Электронная книга - «El emblema del traidor». Краткое содержание книги:

Esta obra obtuvo el VII PREMIO DE NOVELA CIUDAD DE TORREVIEJA 2008
otorgado el 26 de septiembre de 2008, en Torrevieja (Alicante), por el siguiente jurado: J. J. Armas Marcelo, José Calvo Poyato, Julio Ollero, Nuria Tey (directora editorial de Plaza Janes) y Eduardo Dolón (concejal de Cultura del Excmo. Ayuntamiento de Torrevieja), actuando como secretario Alberto Marcos.
***
Estrecho de Gibraltar, 1940. En el epicentro de una tormenta, el capitán González rescata a un grupo de náufragos alemanes. Cuando cesa el temporal, el cabecilla le obsequia con un emblema de oro macizo. De la conversación con ellos, González no olvidará dos palabras: traición y salvación. En torno a este emblema gira la aventura de Paul, un joven huérfano que vive con su madre y sus tíos, los barones von Schroeder.
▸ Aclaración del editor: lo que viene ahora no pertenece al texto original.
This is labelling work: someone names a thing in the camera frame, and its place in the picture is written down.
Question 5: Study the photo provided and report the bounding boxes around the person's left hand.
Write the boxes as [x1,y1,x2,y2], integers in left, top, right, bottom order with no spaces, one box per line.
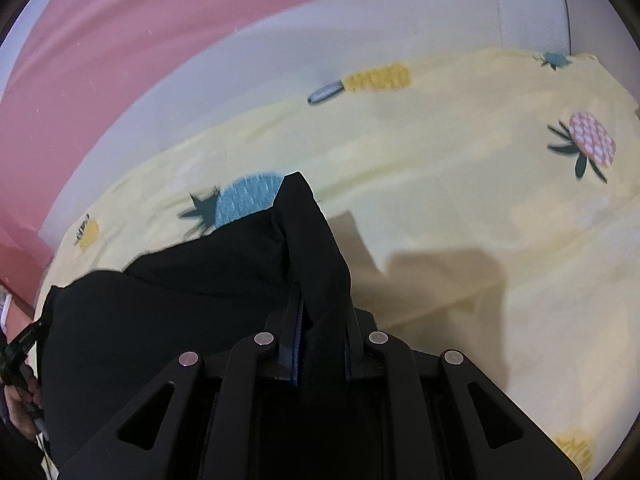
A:
[2,374,47,440]

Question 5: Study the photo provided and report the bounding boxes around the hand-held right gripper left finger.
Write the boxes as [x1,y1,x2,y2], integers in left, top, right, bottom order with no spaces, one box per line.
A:
[57,301,306,480]

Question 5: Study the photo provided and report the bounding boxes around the grey bed headboard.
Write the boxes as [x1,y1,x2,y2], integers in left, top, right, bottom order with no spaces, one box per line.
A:
[559,0,637,58]

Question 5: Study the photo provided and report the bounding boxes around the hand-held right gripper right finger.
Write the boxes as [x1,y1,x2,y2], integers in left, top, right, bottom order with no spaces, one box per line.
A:
[344,305,584,480]

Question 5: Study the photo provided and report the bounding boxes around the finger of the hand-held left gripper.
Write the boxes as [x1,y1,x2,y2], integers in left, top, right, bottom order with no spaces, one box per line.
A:
[9,317,51,358]

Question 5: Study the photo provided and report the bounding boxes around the black coat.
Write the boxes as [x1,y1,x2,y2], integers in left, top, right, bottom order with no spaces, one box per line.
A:
[39,171,357,480]

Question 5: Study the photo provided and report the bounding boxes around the yellow pineapple print bed sheet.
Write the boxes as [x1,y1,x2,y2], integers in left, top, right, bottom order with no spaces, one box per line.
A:
[27,46,640,480]

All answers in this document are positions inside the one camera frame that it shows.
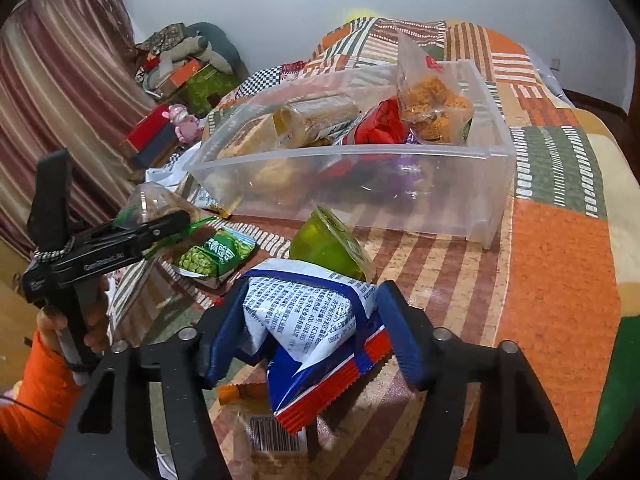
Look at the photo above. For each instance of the person's left hand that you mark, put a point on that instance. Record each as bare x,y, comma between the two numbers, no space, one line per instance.
97,320

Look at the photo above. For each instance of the yellow curved object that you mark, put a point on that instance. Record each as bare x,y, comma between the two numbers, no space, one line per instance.
357,14

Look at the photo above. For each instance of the patchwork blanket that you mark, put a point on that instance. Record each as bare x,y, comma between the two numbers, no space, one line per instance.
550,260

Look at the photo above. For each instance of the purple yellow snack packet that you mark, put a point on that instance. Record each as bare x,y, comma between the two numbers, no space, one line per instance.
412,170

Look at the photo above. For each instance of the red snack packet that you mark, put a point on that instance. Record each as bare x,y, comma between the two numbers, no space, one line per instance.
380,125

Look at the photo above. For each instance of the blue white snack packet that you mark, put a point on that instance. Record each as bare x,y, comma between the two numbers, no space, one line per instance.
310,320

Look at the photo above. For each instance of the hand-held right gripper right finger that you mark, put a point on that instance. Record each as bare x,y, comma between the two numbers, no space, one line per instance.
400,330

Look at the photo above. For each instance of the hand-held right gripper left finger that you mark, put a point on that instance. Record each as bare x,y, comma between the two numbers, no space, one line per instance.
220,330

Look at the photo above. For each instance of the green jelly cup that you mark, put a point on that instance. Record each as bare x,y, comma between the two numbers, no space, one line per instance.
320,245

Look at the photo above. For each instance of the clear plastic container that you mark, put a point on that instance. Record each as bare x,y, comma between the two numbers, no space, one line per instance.
450,185

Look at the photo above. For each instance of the clear biscuit tube pack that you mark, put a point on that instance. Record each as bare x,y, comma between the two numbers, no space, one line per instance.
315,117

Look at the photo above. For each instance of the yellow cracker packet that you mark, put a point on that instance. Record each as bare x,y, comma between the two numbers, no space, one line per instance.
247,140

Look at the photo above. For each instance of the small yellow wrapper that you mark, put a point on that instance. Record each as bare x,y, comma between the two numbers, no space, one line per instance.
215,207

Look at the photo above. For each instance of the pile of cushions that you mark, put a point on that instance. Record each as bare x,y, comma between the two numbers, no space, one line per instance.
200,45

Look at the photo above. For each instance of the clear bag of orange crackers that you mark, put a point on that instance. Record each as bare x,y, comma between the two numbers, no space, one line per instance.
430,105

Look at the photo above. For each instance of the red box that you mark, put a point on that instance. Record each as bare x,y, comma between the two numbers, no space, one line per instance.
150,132

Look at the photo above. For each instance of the white wall socket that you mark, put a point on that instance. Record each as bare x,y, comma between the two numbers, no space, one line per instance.
555,64

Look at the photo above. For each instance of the striped red curtain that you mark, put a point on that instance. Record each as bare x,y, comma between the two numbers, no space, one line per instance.
65,85

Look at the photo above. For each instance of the white plastic bag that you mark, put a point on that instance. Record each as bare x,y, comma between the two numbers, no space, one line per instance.
165,174

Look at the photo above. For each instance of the pink plush toy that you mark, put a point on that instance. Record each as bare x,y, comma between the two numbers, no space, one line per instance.
185,122

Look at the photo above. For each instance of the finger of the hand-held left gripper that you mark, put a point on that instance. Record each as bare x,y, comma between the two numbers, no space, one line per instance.
160,225

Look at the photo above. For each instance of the orange cardboard box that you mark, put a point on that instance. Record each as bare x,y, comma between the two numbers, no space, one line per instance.
187,72

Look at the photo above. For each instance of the green pea snack packet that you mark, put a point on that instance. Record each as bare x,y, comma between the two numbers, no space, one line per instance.
215,257

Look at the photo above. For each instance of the green patterned box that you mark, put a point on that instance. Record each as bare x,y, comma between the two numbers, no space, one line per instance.
210,92

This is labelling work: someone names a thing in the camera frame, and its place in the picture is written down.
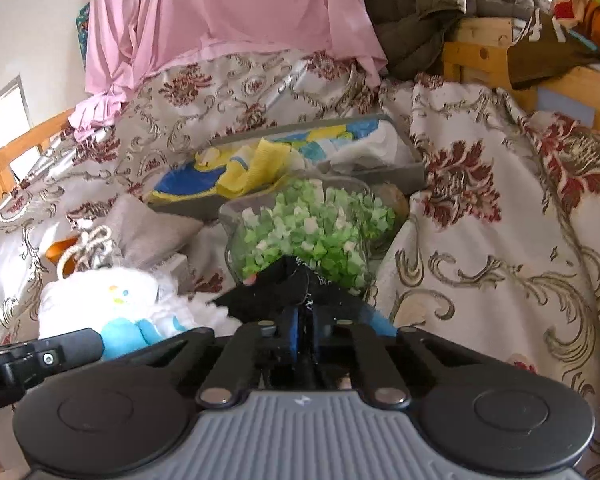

Una revelación oculta sobre la extraña muerte del padre de Paul precipitará una peligrosa investigación en el Munich de entreguerras. Ni siquiera su amor por Alys, una intrépida fotógrafa judía, acabará con su obsesión por descubrir qué le sucedió realmente a su padre. Pero lo que Paul no sabe es que su indagación traerá consecuencias imprevisibles y cambiará para siempre el destino de las personas que le rodean.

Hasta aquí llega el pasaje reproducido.